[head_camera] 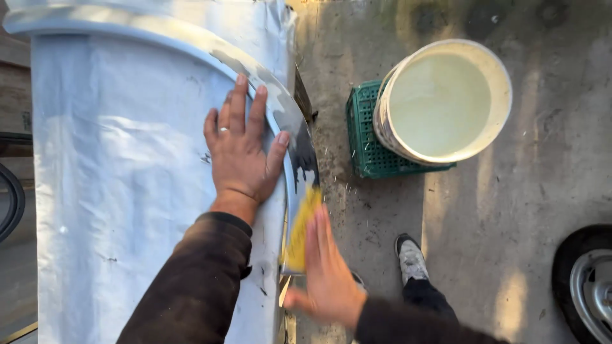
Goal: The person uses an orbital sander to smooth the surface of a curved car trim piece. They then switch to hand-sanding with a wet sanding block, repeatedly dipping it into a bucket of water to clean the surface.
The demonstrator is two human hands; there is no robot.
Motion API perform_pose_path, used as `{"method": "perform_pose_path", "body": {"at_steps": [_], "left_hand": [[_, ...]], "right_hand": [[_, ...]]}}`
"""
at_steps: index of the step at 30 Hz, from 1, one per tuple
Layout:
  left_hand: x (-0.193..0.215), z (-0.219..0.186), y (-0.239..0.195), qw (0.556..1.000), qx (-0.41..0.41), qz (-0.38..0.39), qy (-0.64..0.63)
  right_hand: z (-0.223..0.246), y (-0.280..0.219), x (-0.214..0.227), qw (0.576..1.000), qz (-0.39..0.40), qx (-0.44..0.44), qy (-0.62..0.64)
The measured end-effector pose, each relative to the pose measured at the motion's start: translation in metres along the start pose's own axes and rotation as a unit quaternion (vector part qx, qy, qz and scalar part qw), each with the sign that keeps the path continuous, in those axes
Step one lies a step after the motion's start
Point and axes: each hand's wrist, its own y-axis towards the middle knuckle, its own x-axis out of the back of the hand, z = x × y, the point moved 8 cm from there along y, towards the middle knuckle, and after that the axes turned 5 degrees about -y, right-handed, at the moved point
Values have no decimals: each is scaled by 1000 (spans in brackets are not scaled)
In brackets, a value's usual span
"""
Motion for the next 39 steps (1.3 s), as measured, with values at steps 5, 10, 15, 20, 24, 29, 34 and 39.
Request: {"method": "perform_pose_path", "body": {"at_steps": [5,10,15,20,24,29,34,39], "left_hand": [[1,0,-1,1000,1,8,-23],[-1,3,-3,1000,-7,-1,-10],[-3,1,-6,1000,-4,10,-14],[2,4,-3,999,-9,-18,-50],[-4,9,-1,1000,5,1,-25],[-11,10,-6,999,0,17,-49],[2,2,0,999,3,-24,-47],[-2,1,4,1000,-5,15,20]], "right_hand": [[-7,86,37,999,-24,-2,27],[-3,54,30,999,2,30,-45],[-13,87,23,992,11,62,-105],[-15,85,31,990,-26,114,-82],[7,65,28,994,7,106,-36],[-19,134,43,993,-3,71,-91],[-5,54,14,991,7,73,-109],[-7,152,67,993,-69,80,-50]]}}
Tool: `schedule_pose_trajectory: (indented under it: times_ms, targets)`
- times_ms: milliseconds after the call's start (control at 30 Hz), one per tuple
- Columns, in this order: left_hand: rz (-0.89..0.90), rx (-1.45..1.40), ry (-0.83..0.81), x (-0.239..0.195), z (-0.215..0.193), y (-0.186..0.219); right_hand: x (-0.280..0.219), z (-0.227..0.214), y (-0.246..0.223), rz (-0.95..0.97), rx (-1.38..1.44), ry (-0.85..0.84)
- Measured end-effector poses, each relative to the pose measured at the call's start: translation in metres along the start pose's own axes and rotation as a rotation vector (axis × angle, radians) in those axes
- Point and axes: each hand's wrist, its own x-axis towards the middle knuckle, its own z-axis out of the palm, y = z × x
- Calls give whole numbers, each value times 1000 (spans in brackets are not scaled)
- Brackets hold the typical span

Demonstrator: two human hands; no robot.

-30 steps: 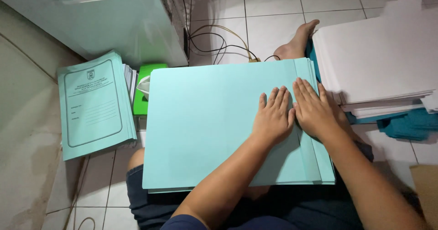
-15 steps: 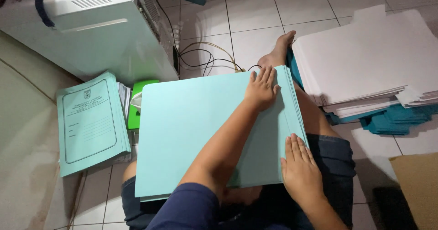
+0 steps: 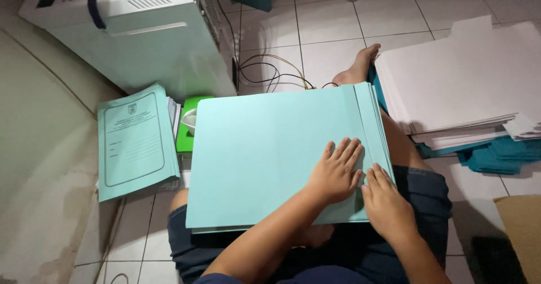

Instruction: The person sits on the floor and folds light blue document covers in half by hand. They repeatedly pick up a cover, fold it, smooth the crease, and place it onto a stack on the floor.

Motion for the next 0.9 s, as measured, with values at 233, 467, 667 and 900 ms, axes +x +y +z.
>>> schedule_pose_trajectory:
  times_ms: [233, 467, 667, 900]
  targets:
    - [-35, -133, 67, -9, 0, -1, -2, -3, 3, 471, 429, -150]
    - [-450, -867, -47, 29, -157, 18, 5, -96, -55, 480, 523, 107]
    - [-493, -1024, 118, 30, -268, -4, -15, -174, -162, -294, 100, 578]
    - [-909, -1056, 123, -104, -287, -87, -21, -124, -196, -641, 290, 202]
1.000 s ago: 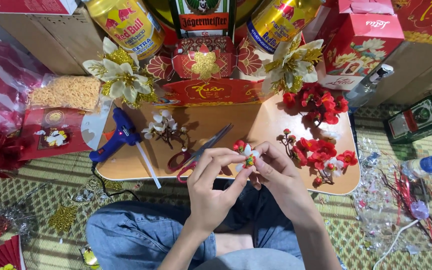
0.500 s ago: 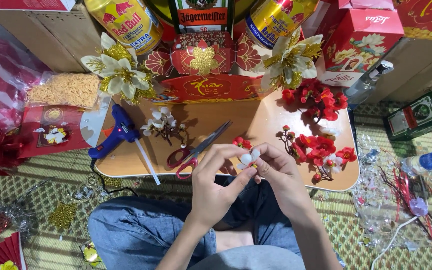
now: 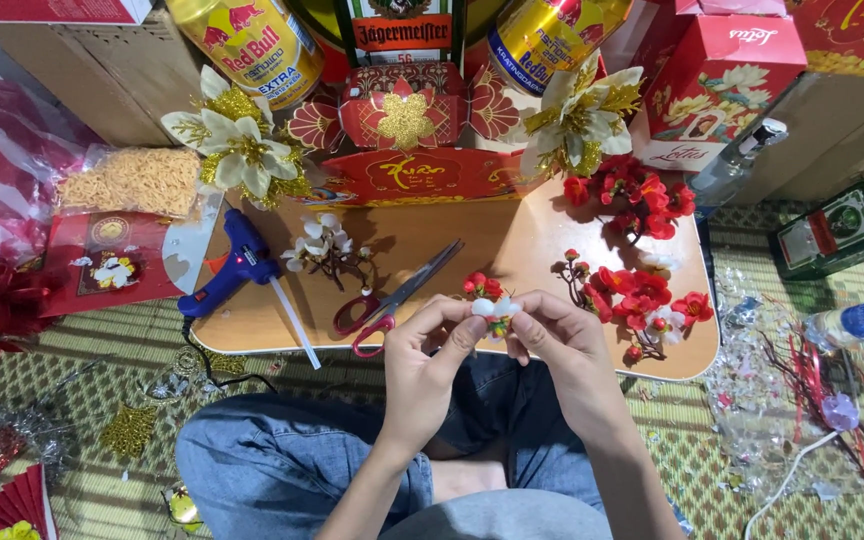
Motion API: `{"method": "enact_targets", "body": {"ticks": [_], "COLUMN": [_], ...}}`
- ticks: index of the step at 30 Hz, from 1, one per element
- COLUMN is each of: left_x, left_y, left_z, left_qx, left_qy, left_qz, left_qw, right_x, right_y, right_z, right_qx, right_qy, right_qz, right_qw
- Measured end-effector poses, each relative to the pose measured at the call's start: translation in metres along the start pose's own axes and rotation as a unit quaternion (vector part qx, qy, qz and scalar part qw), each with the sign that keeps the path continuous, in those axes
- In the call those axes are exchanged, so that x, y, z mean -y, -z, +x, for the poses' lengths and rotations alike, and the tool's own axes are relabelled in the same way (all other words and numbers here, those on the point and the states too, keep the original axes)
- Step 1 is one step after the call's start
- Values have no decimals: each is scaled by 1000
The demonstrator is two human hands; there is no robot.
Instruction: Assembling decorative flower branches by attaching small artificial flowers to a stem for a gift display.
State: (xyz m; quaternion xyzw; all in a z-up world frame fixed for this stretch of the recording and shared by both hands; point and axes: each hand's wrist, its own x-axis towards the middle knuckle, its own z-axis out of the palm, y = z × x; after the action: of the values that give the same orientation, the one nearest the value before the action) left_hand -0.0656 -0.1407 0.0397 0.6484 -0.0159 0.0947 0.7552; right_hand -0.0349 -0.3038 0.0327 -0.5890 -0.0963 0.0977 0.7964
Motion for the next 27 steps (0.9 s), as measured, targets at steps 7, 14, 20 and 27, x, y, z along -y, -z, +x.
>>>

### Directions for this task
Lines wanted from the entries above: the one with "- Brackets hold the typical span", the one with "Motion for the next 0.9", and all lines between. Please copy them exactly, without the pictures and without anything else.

### Completed task
- Brackets hold the typical span

Demonstrator: two human hands; no robot.

-30 steps: 
-15 steps: 
+0 steps: 

Instruction: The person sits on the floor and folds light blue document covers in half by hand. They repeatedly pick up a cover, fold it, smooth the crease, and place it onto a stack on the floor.

Motion for the next 0.9 s, as measured, with values at 233, 467, 667 and 900 ms, axes +x +y +z.

The answer to this exercise has been fully stated.